Work task: Only the lines holding "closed" are wanted here; copy each from the listing.

Data shown:
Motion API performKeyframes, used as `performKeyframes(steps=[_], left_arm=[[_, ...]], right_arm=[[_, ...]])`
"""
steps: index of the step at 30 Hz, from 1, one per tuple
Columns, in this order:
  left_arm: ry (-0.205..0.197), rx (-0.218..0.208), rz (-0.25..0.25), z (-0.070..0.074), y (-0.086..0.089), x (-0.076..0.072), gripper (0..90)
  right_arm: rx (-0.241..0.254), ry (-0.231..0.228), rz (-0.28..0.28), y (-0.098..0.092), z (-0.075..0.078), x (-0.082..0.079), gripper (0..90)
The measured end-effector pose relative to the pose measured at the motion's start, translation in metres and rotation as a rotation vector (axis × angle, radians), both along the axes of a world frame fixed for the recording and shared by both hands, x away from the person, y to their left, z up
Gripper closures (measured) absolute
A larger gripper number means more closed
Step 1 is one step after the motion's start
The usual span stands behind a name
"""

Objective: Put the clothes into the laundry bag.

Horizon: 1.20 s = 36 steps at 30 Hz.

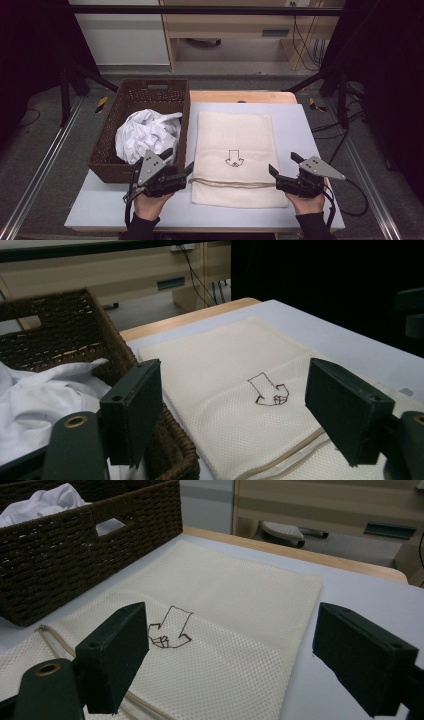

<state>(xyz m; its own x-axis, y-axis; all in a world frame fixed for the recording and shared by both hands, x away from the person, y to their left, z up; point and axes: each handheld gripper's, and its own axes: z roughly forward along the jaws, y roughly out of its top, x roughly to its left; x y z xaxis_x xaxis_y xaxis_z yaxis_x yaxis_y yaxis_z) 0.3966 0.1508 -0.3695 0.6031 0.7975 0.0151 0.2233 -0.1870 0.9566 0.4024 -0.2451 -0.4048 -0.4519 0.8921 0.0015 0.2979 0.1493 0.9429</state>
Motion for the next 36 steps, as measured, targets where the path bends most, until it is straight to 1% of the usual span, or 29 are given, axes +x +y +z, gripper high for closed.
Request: performKeyframes(steps=[3, 6, 8, 9, 10, 13, 14, 15, 17, 19, 22, 24, 26, 27, 29, 32, 33, 35, 36], left_arm=[[-0.007, -0.004, -0.014, -0.001, -0.007, -0.002, 24.7], [0.003, 0.009, -0.03, -0.003, -0.016, -0.004, 26.7], [0.005, 0.014, -0.046, -0.005, -0.023, -0.006, 28.6], [0.005, 0.016, -0.051, -0.006, -0.027, -0.007, 31.7], [0.006, 0.021, -0.054, -0.007, -0.03, -0.007, 31.7], [0.023, 0.024, -0.078, -0.013, -0.043, -0.009, 36.3], [0.03, 0.028, -0.083, -0.016, -0.047, -0.01, 39.5], [0.036, 0.035, -0.094, -0.019, -0.052, -0.01, 39.5], [0.049, 0.048, -0.109, -0.025, -0.06, -0.009, 42.3], [0.069, 0.061, -0.125, -0.033, -0.069, -0.007, 46.1], [0.112, 0.077, -0.15, -0.048, -0.081, -0.002, 51.4], [0.138, 0.091, -0.162, -0.057, -0.087, 0.001, 54.5], [0.156, 0.1, -0.172, -0.065, -0.092, 0.003, 58.6], [0.166, 0.101, -0.178, -0.068, -0.094, 0.003, 60.9], [0.191, 0.117, -0.191, -0.074, -0.097, 0.005, 65.1], [0.211, 0.153, -0.185, -0.081, -0.102, 0.005, 70.9], [0.223, 0.165, -0.191, -0.083, -0.104, 0.005, 73.5], [0.245, 0.167, -0.203, -0.088, -0.106, 0.005, 78.1], [0.259, 0.168, -0.211, -0.091, -0.107, 0.005, 82.3]], right_arm=[[-0.001, -0.002, 0.008, 0.001, 0.001, -0.001, 16.0], [0.001, -0.003, 0.013, 0.002, 0.001, -0.002, 17.3], [0.006, 0.003, 0.024, 0.004, 0.001, -0.002, 18.3], [0.005, 0.011, 0.041, 0.007, 0.0, -0.001, 20.0], [0.005, 0.011, 0.041, 0.007, 0.0, -0.001, 20.0], [0.005, 0.019, 0.058, 0.009, -0.001, -0.001, 22.5], [0.011, 0.022, 0.068, 0.01, -0.002, 0.0, 23.6], [0.011, 0.022, 0.068, 0.01, -0.002, 0.0, 23.6], [0.01, 0.032, 0.073, 0.012, -0.003, 0.001, 24.2], [0.003, 0.034, 0.083, 0.014, -0.005, 0.001, 25.2], [0.01, 0.052, 0.104, 0.016, -0.009, 0.003, 25.9], [0.017, 0.067, 0.121, 0.019, -0.013, 0.005, 27.1], [0.016, 0.078, 0.126, 0.02, -0.016, 0.006, 27.6], [0.014, 0.08, 0.126, 0.021, -0.017, 0.007, 27.8], [0.014, 0.084, 0.129, 0.023, -0.018, 0.008, 28.6], [0.002, 0.085, 0.121, 0.026, -0.022, 0.009, 30.3], [-0.003, 0.087, 0.121, 0.027, -0.024, 0.009, 30.6], [-0.012, 0.096, 0.122, 0.03, -0.027, 0.011, 32.4], [-0.02, 0.113, 0.129, 0.034, -0.03, 0.012, 33.5]])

Answer box:
A larger gripper number means more closed
Motion for the next 36 steps, as measured, targets where the path bends most, until it is straight to 1% of the usual span, or 29 are given, axes +x +y +z, gripper high for closed.

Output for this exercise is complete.